If you make any changes to the package, whether it be a logical change or a formatting change, once it's done there is no way to undo the changes. Also if you are in the process of making changes and you have not saved the package, when you execute the package, without any prompt, BIDS will save the package and the changes are committed to the file. This means your previous changes are wiped out.

In this tip we will discuss a workaround that will equip you with an easy solution to achieve an undo functionality in BIDS without a time consuming process.


In order to derive the solution for the problem in question, we need to understand the behaviour of the BIDS Package Designer. For the scope of discussion of this article, we will use the same package that we used in the NULL defense series tips. You are free to use any package that you have handy or you can create a new package and put together a few controls, as our motive is to test the undo functionality.

Below is the screenshot of how my package looks.

The most awaited feature for SSIS developers is an undo functionality in the package designer of BIDS.

If you look carefully, you will find a "*" beside the name of the file in the tab header. Keep your focus on this as we progress with our discussion.

As you may know, a SSIS Package file (.dtsx) is composed of structured XML. From the solution explorer, right-click on the package and select "View Code" to see the XML of the package that get's created when we design and develop the package graphically using the package designer. Look carefully and you will find that the tab which shows this file also shows the "*" beside the name of the file indicating that the file has changed.

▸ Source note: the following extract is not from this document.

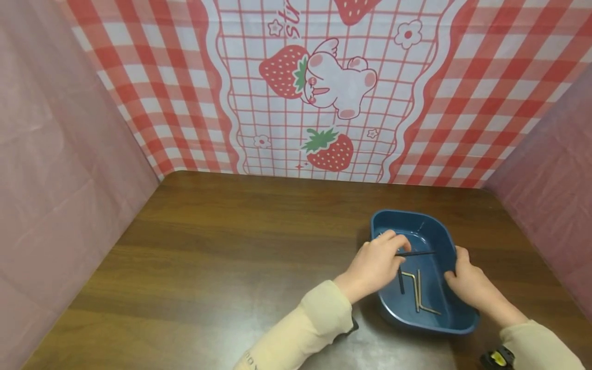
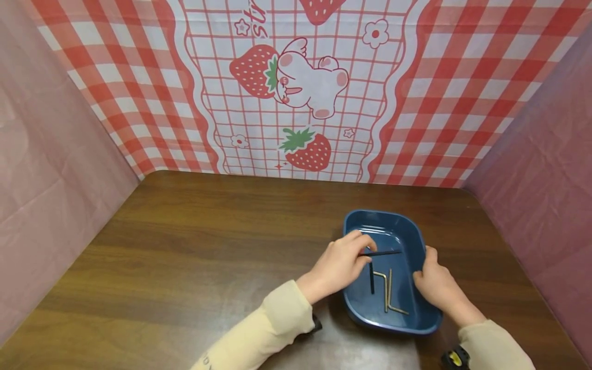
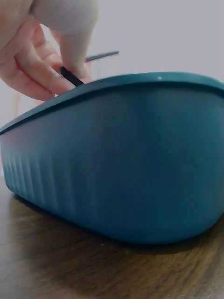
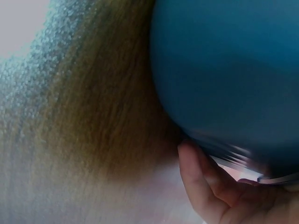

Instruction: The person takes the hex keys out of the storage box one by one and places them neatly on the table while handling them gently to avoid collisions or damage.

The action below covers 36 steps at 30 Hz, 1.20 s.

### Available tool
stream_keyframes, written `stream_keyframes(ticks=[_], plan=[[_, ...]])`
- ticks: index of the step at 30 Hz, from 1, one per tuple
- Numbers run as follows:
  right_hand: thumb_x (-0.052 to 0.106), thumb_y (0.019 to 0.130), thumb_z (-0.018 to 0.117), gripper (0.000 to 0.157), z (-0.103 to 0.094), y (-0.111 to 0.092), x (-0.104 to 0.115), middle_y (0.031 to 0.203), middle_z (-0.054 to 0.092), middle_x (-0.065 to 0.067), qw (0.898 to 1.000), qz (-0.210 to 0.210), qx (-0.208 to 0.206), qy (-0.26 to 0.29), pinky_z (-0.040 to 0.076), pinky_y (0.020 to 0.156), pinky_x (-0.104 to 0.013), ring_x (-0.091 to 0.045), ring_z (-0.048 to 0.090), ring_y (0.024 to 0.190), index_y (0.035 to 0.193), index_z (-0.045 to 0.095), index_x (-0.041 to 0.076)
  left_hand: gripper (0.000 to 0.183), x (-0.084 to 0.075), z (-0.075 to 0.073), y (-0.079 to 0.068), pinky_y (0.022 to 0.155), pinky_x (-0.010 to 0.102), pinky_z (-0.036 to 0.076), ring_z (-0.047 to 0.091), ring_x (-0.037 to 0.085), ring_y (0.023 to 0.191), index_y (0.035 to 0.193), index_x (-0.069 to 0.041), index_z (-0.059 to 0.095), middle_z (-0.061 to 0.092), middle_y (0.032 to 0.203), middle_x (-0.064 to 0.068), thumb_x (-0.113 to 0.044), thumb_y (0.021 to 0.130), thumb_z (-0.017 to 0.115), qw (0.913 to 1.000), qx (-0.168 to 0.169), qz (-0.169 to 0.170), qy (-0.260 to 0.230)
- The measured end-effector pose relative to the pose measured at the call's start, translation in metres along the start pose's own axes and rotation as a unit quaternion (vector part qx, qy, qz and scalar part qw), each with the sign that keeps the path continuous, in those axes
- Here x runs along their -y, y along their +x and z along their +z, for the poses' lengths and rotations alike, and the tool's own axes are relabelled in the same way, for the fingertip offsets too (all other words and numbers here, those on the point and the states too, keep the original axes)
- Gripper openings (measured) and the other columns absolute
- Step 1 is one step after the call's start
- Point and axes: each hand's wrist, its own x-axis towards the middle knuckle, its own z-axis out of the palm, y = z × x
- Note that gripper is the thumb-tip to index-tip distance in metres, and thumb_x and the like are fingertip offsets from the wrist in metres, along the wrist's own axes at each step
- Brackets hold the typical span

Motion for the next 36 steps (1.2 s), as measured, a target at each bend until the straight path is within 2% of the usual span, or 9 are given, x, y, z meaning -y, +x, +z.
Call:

a SSIS Package file (.dtsx) is composed of structured XML

Modify your package and mess up the data paths in your data-flow and try to find a way to undo the change. The "Undo" option in the "Edit" menu is not active and the only option to escape from these changes is to close the package without saving and re-opening it again. But this is not a wise solution when you are making huge changes across the package and just due to one incorrect change you would have to loose all of your changes you made to your package.

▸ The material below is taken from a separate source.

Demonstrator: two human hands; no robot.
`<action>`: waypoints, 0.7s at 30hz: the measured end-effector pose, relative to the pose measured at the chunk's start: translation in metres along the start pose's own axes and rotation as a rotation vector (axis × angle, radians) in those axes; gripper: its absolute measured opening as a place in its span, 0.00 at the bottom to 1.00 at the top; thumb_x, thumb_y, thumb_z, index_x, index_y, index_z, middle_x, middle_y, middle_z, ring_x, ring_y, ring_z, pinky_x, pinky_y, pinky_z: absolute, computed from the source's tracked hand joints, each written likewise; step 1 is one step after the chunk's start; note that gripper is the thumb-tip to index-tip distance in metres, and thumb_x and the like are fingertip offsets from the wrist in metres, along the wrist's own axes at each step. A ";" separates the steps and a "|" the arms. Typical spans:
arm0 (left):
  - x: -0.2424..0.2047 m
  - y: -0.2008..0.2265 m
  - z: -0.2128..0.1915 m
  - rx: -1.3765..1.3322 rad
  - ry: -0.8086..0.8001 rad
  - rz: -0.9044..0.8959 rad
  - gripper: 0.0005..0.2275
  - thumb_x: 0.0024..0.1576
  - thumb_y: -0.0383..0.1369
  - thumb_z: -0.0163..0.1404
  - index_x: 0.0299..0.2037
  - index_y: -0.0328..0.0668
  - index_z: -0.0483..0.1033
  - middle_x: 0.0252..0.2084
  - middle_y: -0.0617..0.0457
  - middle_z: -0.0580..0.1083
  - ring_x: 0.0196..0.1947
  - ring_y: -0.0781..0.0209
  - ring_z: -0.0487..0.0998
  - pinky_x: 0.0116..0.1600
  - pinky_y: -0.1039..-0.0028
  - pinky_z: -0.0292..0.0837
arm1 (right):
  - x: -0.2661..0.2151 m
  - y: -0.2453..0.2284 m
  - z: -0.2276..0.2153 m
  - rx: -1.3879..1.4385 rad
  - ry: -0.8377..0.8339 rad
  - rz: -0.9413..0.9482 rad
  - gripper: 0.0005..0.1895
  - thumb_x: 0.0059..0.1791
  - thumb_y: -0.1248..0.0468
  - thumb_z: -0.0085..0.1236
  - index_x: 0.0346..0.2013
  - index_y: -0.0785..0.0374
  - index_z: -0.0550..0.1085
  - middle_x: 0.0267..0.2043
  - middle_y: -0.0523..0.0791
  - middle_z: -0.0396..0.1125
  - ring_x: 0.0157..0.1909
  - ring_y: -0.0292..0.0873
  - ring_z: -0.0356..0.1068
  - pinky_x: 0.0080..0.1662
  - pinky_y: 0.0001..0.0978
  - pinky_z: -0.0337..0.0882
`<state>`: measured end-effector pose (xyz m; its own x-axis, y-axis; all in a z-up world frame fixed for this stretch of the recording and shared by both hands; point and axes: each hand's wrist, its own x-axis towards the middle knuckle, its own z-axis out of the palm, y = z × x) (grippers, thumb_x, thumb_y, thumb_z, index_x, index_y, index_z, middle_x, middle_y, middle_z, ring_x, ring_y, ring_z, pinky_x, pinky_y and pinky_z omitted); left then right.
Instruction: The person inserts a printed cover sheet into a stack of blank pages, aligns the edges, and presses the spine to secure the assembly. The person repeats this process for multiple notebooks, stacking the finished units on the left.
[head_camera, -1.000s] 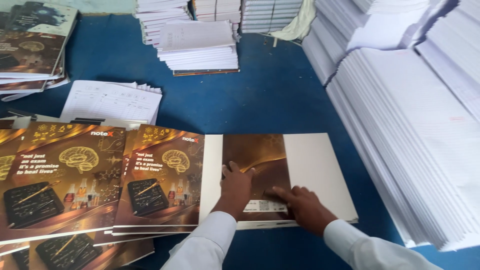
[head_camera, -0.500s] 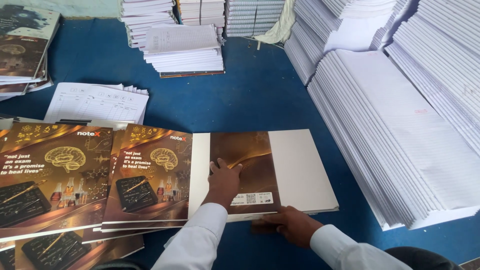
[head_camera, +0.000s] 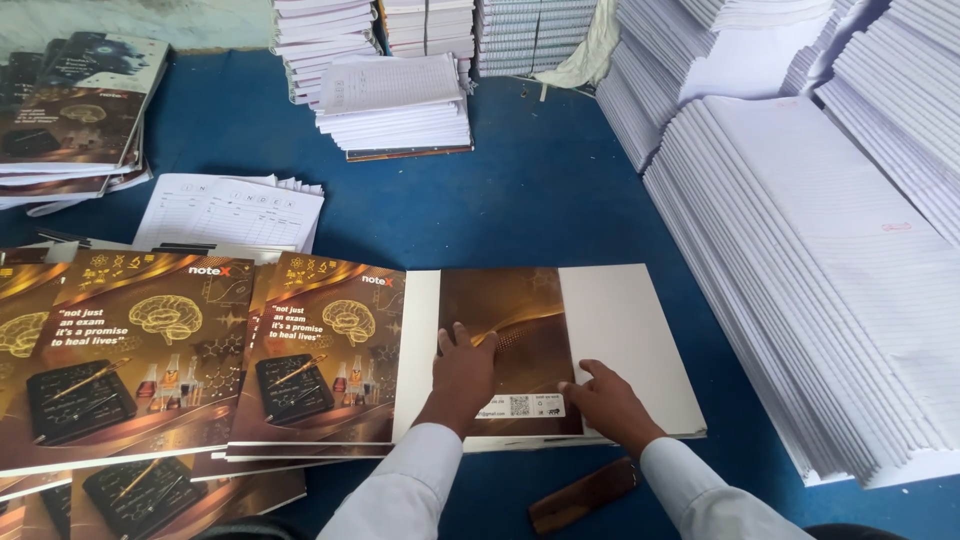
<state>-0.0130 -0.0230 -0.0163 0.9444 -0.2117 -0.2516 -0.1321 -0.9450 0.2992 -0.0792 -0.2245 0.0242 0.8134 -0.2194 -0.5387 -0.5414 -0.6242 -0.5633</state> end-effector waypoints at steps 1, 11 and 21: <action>0.000 0.000 0.000 0.006 0.001 -0.003 0.21 0.64 0.32 0.44 0.69 0.56 0.62 0.74 0.30 0.47 0.74 0.24 0.46 0.70 0.45 0.57 | 0.004 0.002 0.002 0.038 0.005 0.003 0.34 0.51 0.51 0.54 0.69 0.60 0.60 0.51 0.53 0.73 0.49 0.49 0.78 0.50 0.39 0.77; -0.045 0.050 -0.038 -0.328 0.015 0.042 0.41 0.49 0.57 0.61 0.68 0.42 0.62 0.69 0.37 0.60 0.72 0.38 0.58 0.71 0.48 0.59 | 0.001 -0.014 -0.011 0.462 -0.064 -0.103 0.33 0.56 0.44 0.40 0.54 0.74 0.71 0.44 0.56 0.72 0.49 0.52 0.74 0.52 0.41 0.75; -0.058 0.079 -0.091 -0.463 0.168 -0.041 0.36 0.54 0.35 0.51 0.73 0.35 0.51 0.63 0.32 0.67 0.60 0.38 0.74 0.62 0.55 0.71 | -0.021 -0.034 -0.020 0.820 -0.284 -0.238 0.43 0.54 0.35 0.21 0.59 0.66 0.70 0.42 0.53 0.70 0.46 0.47 0.72 0.52 0.43 0.73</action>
<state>-0.0505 -0.0626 0.1059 0.9865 -0.0978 -0.1316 0.0179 -0.7335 0.6795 -0.0737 -0.2134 0.0674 0.8993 0.1086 -0.4237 -0.4352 0.1260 -0.8915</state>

Generally the concept behind the UNDO functionality is recording the changes made and reversing / removing those changes in the reverse chronological order. The changes made in the graphical designer environment make changes to the XML code behind the scenes. So the XML of the package keeps changing with each change.

Before making more changes, we would like to revert back to this point after we make a change, so let's take a snapshot of the XML of the package. To do this add a new file to your solution from the "File" menu by selecting "New File" -> "XML File" as shown in the below screenshot.

The "Undo" option in the "Edit" menu is not active

After the file has been added, copy the entire code from the code window of your package and paste it into this new XML file. I have collapsed the XML code to make it easier to read.

copy the entire code from the code window of your package and paste it into this new XML file

Make some changes to the package and execute this changed package. I modified my package, executed the same and it looks like the below screenshot. The biggest problem that we face is that we do not have undo feature and as this package has been executed, package designer saves this package without prompting the user. So this would effectively mean that if you are just in the process of experimenting with some changes and you execute the package by mistake, your changes are committed.

if you execute the package by mistake, your changes are committed

Many developers employ the process of taking a backup of the file before starting any changes, but this leads to creating a huge number of backups of the file, which can be seen as a loose version of version control. Also it is a time consuming and confusing process (in my view) compared to the solution we are going to implement. And even if you are using some source control tool like TFS to use it as a means to facilitate reverting back changes, you would have to make a check-in of the file for every small change you make, which would not be a good idea from a source control policy viewpoint.

Go back to the XML file where we copied our entire code, copy this code, select the entire code from the Code window of the package and replace it with the code from the XML file. Save the file and open the designer tab of the package where you will find the focus moved to the Control Flow. Open the Data Flow and you should be able to find the package intact before we started messing up the package as can be seen in the screenshot below.

Open the Data Flow

One can create as many level of undo's required by creating that many number of XML files and taking a snapshot of XML of the package at different points. The advantage of taking a snapshot of XML over taking a backup of entire package is that one is not required to create a huge set of files as a backup and reverting back a change in the same package is very easy compared to discarding the changed package and using the package file from the set of backup files. After the changes are made to a milestone level, the package can be checked-in to a version control tool like TFS.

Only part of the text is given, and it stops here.